Well, it’s a similar vehicle to that which has been wheeled out of the garage a hundred times by the likes of Malmsteen, Artension, early Adagio, and Richard Andersson’s projects, but Mythodea’s heavily art music-influenced take on progressive power metal subgenre is surprisingly articulate and fresh feeling to me. Granted, I’m a newfound fan of John West’s voice (this year’s Artlantica album hooked me pretty good), but there’s a lot more at work here than just that.
Mythodea is an album of extremes. It is shamelessly grandiose throughout many of its refrains, unabashedly virtuosic in its guitar play, and wears its familiar chordal shifting and arpeggios as badges proclaiming time-honored tradition rather than self-important bits of showmanship. It is tall and proud, well-aware of the abilities of its members, and placing them squarely on display on big tracks such as “Mnemosyne”, opener “Another World”, and the gripping strains of “Asia”, a well-grounded song that introduces just enough Eastern tonality for a well-placed shift in sound, but not so much that it comes off as forced or artificial.
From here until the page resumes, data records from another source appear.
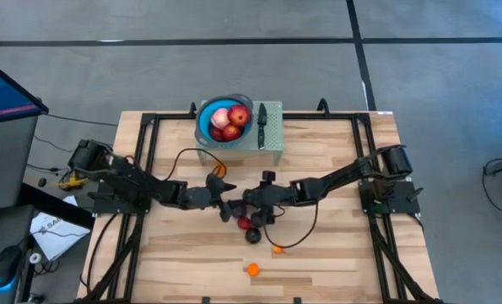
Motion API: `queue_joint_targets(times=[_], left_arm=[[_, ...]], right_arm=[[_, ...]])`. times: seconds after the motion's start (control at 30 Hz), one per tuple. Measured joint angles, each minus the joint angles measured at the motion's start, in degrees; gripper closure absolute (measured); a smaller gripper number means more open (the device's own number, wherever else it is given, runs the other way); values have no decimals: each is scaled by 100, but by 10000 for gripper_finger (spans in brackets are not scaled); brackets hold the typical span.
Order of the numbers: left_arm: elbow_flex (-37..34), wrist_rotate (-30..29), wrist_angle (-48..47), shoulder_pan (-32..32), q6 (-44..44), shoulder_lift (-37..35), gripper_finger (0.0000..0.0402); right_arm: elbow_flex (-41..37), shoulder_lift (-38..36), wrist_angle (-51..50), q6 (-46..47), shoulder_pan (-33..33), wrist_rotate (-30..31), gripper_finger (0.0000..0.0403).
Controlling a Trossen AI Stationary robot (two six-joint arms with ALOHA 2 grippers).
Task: Pick & Place Fruit
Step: Put the purple mangosteen into the blue strainer bowl
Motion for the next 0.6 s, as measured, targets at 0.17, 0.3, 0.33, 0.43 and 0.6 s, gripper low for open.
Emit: queue_joint_targets(times=[0.17,0.3,0.33,0.43,0.6], left_arm=[[0,885,252,334,-291,-4,84],[2,1463,561,452,-296,-4,67],[2,1591,581,457,-292,-6,63],[0,1872,587,459,-300,-37,55],[0,2010,638,449,-236,-37,59]], right_arm=[[294,-49,-87,-393,204,229,181],[496,-54,-51,-665,350,704,178],[529,-54,-109,-688,377,795,178],[598,-54,-167,-688,422,974,181],[739,-54,-132,-906,544,1126,181]])
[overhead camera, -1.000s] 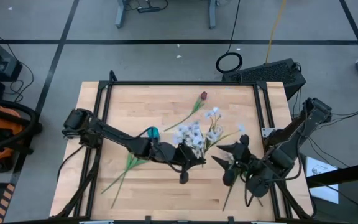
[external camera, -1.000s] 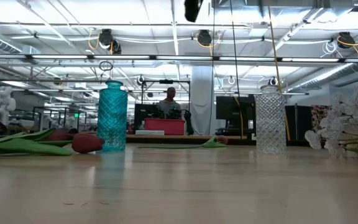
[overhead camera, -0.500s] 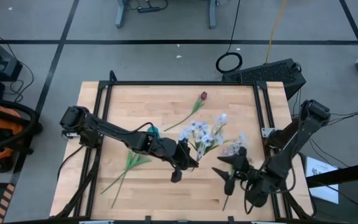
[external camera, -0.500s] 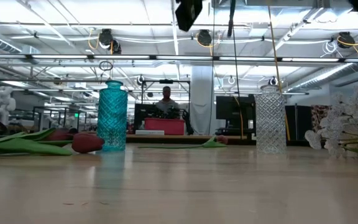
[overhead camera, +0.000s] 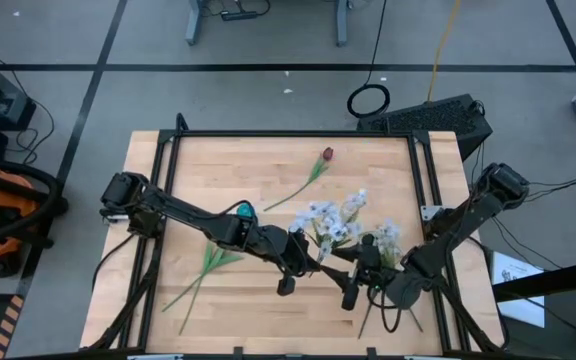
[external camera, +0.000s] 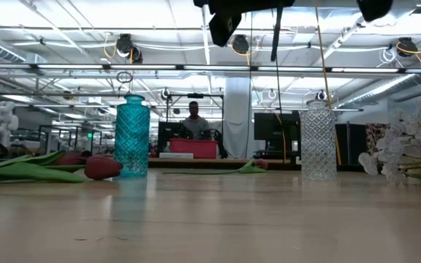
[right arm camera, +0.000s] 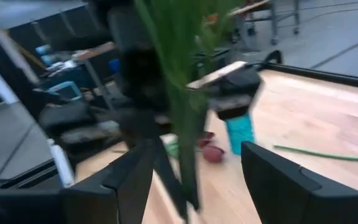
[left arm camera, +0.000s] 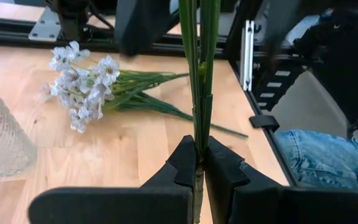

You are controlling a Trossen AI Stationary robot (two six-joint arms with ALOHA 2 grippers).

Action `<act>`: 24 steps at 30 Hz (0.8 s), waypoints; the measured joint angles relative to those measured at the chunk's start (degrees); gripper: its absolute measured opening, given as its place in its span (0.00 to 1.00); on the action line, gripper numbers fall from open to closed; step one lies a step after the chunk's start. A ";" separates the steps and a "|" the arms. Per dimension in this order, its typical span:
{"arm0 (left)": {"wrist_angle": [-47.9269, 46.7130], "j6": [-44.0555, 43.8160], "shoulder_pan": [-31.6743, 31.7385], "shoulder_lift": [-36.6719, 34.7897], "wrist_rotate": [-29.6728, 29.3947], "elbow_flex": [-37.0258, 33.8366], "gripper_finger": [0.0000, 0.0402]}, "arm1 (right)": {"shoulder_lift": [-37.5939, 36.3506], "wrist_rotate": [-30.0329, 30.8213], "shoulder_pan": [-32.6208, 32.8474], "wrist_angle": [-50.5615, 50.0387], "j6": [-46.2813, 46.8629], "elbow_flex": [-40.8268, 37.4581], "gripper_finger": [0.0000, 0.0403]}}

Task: Sort flowers into vase by color
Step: Move the top white daisies to the bottom right of the table

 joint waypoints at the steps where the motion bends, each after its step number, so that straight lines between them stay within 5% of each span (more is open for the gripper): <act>1: 0.04 0.16 0.00 0.07 -0.04 -0.02 0.04 | 0.00 -0.86 -0.26 1.47 -1.19 0.00 0.57; 8: 0.43 0.28 0.00 0.54 -0.29 -0.02 0.04 | -0.02 -2.64 -2.30 4.06 -3.31 0.00 0.51; 14: 0.61 0.20 0.00 0.54 -0.39 -0.02 0.07 | 0.00 -2.61 -2.60 3.53 -1.35 0.00 0.25; 19: 0.04 -1.25 0.00 0.54 -2.61 -0.02 0.17 | -0.02 -2.27 -2.58 3.14 -1.08 0.00 0.03; 24: 0.07 -2.06 -0.38 0.54 -3.77 -0.02 0.33 | -0.08 -2.20 -2.55 2.79 -0.44 0.00 0.02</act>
The other extreme, however, is one of subtle complexity and dynamic change, and of small but numerous deviations and/or embellishments upon well-established genre traditions. Rhythms are intricately varied across the album, and harmonies are rich, diverse, and rarely repeated. Whereas some might call early Symphony X, early Adagio, or a score of other “neo-classical” bands little more than “Malmsteen worship”, Mythodea is most certainly not such a simple and uninspired concept. It’s not that the guitar play is any more reserved – it’s just more varied, and the dials for vocals, keys, and more have also been cranked up. Mythodea succeeds in placing almost everything in the foreground for a more complete and engrossing symphonic metal experience.
Despite occasionally succumbing to rambling, and perhaps overambitiously expanding its focus without honing in on the memorability of individual sections, Mythodea has created a surprisingly listenable new take on a well-pounded out subgenre. I highly recommend this debut to any interested in neo-classical fusion, but tired of what the genre seems to be able to offer. Additionally, John West fans will definitely need to have this, as it feels like a natural, more bombastic extension of his work with Artlantica. Mythodea has a bright future ahead of itself with a first outing like this.